TASK BRIEF » The data below needs to be returned exactly, line for line.

DATA SEGMENT »
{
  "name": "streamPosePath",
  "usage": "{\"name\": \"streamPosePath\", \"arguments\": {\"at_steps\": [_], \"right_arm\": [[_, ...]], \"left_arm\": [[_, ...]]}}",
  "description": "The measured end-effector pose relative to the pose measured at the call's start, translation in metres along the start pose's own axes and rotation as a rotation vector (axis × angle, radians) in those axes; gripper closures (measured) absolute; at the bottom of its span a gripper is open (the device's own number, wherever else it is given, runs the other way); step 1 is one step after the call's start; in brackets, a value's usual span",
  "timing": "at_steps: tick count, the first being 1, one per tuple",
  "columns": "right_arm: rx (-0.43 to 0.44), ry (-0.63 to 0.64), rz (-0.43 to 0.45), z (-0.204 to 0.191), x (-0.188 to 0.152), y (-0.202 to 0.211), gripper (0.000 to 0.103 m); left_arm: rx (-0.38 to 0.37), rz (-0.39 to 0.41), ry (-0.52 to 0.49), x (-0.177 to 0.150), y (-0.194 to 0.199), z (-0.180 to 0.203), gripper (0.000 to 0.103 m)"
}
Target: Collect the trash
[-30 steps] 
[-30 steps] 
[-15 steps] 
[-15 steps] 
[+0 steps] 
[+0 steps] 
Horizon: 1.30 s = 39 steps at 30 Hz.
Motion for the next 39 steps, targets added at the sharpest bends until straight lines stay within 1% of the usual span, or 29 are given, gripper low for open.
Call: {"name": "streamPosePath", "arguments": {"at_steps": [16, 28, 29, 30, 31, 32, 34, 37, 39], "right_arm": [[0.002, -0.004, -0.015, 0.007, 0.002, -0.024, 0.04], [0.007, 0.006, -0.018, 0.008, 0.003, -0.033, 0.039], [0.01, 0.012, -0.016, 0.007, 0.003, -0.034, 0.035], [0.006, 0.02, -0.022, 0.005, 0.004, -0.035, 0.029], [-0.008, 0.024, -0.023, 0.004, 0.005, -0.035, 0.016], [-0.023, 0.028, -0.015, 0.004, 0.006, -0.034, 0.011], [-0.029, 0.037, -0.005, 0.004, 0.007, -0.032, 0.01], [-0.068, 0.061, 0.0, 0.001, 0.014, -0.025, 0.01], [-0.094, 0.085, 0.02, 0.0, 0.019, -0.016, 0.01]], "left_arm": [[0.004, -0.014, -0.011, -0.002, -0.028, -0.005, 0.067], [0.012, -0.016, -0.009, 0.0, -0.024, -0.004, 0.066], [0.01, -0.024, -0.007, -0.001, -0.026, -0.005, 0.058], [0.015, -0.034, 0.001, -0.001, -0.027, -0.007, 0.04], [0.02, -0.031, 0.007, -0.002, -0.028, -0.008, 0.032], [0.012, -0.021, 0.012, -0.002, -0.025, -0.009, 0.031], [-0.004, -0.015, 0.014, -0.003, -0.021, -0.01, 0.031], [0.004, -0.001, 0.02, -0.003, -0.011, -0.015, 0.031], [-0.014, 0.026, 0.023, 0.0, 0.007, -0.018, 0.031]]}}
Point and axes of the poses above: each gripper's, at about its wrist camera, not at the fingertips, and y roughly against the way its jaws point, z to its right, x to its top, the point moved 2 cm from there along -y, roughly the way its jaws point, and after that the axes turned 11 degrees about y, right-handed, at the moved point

TASK OUTPUT »
{
  "name": "streamPosePath",
  "usage": "{\"name\": \"streamPosePath\", \"arguments\": {\"at_steps\": [_], \"right_arm\": [[_, ...]], \"left_arm\": [[_, ...]]}}",
  "description": "The measured end-effector pose relative to the pose measured at the call's start, translation in metres along the start pose's own axes and rotation as a rotation vector (axis × angle, radians) in those axes; gripper closures (measured) absolute; at the bottom of its span a gripper is open (the device's own number, wherever else it is given, runs the other way); step 1 is one step after the call's start; in brackets, a value's usual span",
  "timing": "at_steps: tick count, the first being 1, one per tuple",
  "columns": "right_arm: rx (-0.43 to 0.44), ry (-0.63 to 0.64), rz (-0.43 to 0.45), z (-0.204 to 0.191), x (-0.188 to 0.152), y (-0.202 to 0.211), gripper (0.000 to 0.103 m); left_arm: rx (-0.38 to 0.37), rz (-0.39 to 0.41), ry (-0.52 to 0.49), x (-0.177 to 0.150), y (-0.194 to 0.199), z (-0.180 to 0.203), gripper (0.000 to 0.103 m)"
}
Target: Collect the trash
[-30 steps] 
[-30 steps] 
[-15 steps] 
[-15 steps] 
[+0 steps] 
[+0 steps] 
Horizon: 1.30 s = 39 steps at 30 Hz.
Motion for the next 39 steps, targets added at the sharpest bends until straight lines stay within 1% of the usual span, or 29 are given, gripper low for open.
Call: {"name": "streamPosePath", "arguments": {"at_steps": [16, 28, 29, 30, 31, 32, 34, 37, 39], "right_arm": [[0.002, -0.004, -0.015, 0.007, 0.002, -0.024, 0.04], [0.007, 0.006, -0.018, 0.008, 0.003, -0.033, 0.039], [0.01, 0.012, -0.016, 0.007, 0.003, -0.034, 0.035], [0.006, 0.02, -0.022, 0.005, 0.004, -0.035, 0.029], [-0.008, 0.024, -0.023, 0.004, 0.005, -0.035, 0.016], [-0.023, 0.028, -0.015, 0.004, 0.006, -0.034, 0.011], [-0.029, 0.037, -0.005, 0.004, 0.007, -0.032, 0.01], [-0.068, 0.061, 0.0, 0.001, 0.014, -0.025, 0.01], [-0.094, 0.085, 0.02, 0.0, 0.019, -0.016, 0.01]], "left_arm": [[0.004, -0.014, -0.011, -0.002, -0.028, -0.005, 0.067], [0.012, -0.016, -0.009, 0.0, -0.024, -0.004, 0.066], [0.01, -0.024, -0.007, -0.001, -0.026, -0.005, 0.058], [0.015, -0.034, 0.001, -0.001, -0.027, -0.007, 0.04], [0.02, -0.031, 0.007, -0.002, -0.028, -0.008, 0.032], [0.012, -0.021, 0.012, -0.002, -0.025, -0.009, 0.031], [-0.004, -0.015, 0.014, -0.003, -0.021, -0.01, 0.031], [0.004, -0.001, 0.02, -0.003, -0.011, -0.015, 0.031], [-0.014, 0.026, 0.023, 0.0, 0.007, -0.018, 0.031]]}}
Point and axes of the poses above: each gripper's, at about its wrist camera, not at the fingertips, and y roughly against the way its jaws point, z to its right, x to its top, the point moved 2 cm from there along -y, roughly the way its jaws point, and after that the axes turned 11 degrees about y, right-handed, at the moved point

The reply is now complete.